* _Work to complete_:
Write out each line of the entries below that holds the word "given".

________________________________________

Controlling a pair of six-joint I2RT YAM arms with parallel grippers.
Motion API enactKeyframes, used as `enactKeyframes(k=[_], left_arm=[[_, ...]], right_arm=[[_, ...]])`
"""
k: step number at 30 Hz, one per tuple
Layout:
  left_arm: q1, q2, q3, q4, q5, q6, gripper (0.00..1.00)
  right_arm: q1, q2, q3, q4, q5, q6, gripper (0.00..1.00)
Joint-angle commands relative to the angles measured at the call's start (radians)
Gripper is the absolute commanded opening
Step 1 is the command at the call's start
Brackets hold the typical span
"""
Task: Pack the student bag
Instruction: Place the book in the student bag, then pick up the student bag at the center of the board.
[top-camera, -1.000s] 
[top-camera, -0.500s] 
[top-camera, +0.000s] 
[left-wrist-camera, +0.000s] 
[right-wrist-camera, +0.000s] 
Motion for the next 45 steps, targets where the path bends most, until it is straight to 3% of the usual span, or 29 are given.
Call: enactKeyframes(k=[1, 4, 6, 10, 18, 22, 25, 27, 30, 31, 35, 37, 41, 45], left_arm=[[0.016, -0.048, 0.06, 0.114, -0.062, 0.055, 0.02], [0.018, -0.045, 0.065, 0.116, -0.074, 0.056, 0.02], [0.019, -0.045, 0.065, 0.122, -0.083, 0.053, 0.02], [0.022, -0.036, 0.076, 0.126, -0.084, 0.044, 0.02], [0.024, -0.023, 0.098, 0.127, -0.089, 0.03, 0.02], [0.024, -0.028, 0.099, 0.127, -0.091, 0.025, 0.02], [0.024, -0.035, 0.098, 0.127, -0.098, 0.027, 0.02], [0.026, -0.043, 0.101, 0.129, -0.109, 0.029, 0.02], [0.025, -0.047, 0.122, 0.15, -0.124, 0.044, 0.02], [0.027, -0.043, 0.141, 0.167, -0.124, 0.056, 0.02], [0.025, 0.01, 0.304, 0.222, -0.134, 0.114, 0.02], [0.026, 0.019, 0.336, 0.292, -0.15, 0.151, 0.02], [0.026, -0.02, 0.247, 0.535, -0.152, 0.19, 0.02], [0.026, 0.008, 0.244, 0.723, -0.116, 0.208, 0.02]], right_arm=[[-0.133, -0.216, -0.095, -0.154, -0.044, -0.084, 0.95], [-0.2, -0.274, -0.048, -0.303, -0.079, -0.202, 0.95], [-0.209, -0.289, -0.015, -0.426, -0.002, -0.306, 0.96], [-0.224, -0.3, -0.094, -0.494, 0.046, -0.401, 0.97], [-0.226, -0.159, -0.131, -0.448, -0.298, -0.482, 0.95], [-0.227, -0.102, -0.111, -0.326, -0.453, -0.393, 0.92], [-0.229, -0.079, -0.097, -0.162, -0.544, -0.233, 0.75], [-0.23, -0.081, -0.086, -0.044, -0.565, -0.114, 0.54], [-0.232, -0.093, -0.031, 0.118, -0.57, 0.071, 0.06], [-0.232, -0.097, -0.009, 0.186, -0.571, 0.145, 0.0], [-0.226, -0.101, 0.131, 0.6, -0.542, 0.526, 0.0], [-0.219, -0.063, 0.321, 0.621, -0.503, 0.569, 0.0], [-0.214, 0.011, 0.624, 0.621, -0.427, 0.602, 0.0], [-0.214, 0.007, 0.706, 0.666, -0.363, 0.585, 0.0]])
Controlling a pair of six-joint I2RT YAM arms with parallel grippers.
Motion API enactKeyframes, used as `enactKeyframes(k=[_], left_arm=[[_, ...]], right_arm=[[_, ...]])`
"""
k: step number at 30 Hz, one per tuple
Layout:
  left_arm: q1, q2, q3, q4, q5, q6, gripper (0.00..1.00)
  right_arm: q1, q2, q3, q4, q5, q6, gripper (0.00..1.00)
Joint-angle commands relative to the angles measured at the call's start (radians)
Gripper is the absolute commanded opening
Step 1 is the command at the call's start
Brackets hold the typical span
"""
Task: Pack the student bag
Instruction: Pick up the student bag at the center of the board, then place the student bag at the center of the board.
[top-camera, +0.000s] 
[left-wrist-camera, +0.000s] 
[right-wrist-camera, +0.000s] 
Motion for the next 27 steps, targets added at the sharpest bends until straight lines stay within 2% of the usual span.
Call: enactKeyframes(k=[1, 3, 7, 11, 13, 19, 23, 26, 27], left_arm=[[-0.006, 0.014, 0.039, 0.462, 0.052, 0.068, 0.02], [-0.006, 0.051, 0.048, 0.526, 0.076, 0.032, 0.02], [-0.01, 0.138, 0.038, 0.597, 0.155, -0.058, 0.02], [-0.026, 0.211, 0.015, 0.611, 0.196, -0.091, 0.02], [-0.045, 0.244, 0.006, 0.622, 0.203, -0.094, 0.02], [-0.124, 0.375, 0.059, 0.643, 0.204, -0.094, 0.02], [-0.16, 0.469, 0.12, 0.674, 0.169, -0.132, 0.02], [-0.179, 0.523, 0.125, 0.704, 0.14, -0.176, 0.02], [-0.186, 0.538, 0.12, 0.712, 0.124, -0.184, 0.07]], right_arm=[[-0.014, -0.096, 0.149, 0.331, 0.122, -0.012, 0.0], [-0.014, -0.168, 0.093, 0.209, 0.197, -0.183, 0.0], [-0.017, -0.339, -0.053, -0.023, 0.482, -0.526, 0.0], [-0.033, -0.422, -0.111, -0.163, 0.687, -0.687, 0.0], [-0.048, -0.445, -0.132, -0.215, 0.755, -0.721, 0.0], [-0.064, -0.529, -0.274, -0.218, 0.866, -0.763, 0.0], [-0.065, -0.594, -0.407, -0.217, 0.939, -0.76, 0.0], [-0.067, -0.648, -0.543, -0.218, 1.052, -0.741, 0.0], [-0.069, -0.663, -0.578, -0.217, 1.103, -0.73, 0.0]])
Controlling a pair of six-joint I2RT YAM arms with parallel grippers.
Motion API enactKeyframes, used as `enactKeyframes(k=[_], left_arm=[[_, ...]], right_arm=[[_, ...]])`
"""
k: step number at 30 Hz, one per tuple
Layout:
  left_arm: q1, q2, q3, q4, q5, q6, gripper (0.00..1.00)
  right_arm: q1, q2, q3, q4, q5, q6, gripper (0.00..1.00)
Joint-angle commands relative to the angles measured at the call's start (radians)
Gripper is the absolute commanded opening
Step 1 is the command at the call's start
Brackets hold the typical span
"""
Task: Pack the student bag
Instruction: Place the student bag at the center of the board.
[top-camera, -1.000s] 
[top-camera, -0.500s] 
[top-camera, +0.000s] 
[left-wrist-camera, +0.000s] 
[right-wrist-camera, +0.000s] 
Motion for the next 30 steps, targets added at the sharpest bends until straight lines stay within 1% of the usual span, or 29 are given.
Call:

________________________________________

* _Answer section_:
Motion for the next 45 steps, targets where the path bends most, until it is straight to 3% of the usual span, or 29 are given.
Motion for the next 30 steps, targets added at the sharpest bends until straight lines stay within 1% of the usual span, or 29 are given.

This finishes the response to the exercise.